**PROMPT**
Please restate the data word for word, in full.

**DATA SECTION**
-- Opening Marker --

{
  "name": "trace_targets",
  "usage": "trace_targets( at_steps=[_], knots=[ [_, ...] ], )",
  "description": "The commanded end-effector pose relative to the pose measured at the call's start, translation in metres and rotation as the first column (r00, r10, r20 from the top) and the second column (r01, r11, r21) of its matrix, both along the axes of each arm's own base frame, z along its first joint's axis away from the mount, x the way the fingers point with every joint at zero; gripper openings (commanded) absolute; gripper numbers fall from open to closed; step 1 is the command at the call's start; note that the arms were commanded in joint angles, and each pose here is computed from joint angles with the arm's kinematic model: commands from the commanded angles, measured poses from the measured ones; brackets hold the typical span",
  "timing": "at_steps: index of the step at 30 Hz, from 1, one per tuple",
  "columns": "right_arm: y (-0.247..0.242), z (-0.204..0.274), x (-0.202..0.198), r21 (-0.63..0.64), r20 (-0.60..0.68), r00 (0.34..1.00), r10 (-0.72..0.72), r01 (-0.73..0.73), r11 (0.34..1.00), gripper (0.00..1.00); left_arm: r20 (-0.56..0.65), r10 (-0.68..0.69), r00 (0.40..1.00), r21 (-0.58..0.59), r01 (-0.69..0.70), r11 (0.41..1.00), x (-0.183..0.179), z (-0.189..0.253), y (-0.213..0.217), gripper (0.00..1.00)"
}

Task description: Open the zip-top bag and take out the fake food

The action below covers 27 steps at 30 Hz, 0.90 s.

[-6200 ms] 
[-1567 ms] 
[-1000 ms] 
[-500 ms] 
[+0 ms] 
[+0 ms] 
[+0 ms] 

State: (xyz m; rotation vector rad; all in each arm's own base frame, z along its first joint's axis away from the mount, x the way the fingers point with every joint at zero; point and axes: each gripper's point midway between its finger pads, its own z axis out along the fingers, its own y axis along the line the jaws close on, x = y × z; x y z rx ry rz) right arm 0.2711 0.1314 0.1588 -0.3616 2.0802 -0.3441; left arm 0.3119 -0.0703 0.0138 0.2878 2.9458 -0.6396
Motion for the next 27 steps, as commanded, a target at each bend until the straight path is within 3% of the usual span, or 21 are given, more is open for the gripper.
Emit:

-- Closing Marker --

**PROBLEM SOLUTION**
{
  "name": "trace_targets",
  "usage": "trace_targets( at_steps=[_], knots=[ [_, ...] ], )",
  "description": "The commanded end-effector pose relative to the pose measured at the call's start, translation in metres and rotation as the first column (r00, r10, r20 from the top) and the second column (r01, r11, r21) of its matrix, both along the axes of each arm's own base frame, z along its first joint's axis away from the mount, x the way the fingers point with every joint at zero; gripper openings (commanded) absolute; gripper numbers fall from open to closed; step 1 is the command at the call's start; note that the arms were commanded in joint angles, and each pose here is computed from joint angles with the arm's kinematic model: commands from the commanded angles, measured poses from the measured ones; brackets hold the typical span",
  "timing": "at_steps: index of the step at 30 Hz, from 1, one per tuple",
  "columns": "right_arm: y (-0.247..0.242), z (-0.204..0.274), x (-0.202..0.198), r21 (-0.63..0.64), r20 (-0.60..0.68), r00 (0.34..1.00), r10 (-0.72..0.72), r01 (-0.73..0.73), r11 (0.34..1.00), gripper (0.00..1.00); left_arm: r20 (-0.56..0.65), r10 (-0.68..0.69), r00 (0.40..1.00), r21 (-0.58..0.59), r01 (-0.69..0.70), r11 (0.41..1.00), x (-0.183..0.179), z (-0.189..0.253), y (-0.213..0.217), gripper (0.00..1.00)"
}

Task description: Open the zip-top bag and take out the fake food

The action below covers 27 steps at 30 Hz, 0.90 s.

[-6200 ms] 
[-1567 ms] 
[-1000 ms] 
[-500 ms] 
[+0 ms] 
[+0 ms] 
[+0 ms] 

State: (xyz m; rotation vector rad; all in each arm's own base frame, z along its first joint's axis away from the mount, x the way the fingers point with every joint at zero; point and axes: each gripper's point midway between its finger pads, its own z axis out along the fingers, its own y axis along the line the jaws close on, x = y × z; x y z rx ry rz) right arm 0.2711 0.1314 0.1588 -0.3616 2.0802 -0.3441; left arm 0.3119 -0.0703 0.0138 0.2878 2.9458 -0.6396
Motion for the next 27 steps, as commanded, a target at each bend until the straight path is within 3% of the usual span, or 21 are given, more is open for the gripper.
Emit:

This exercise requires no additional answer.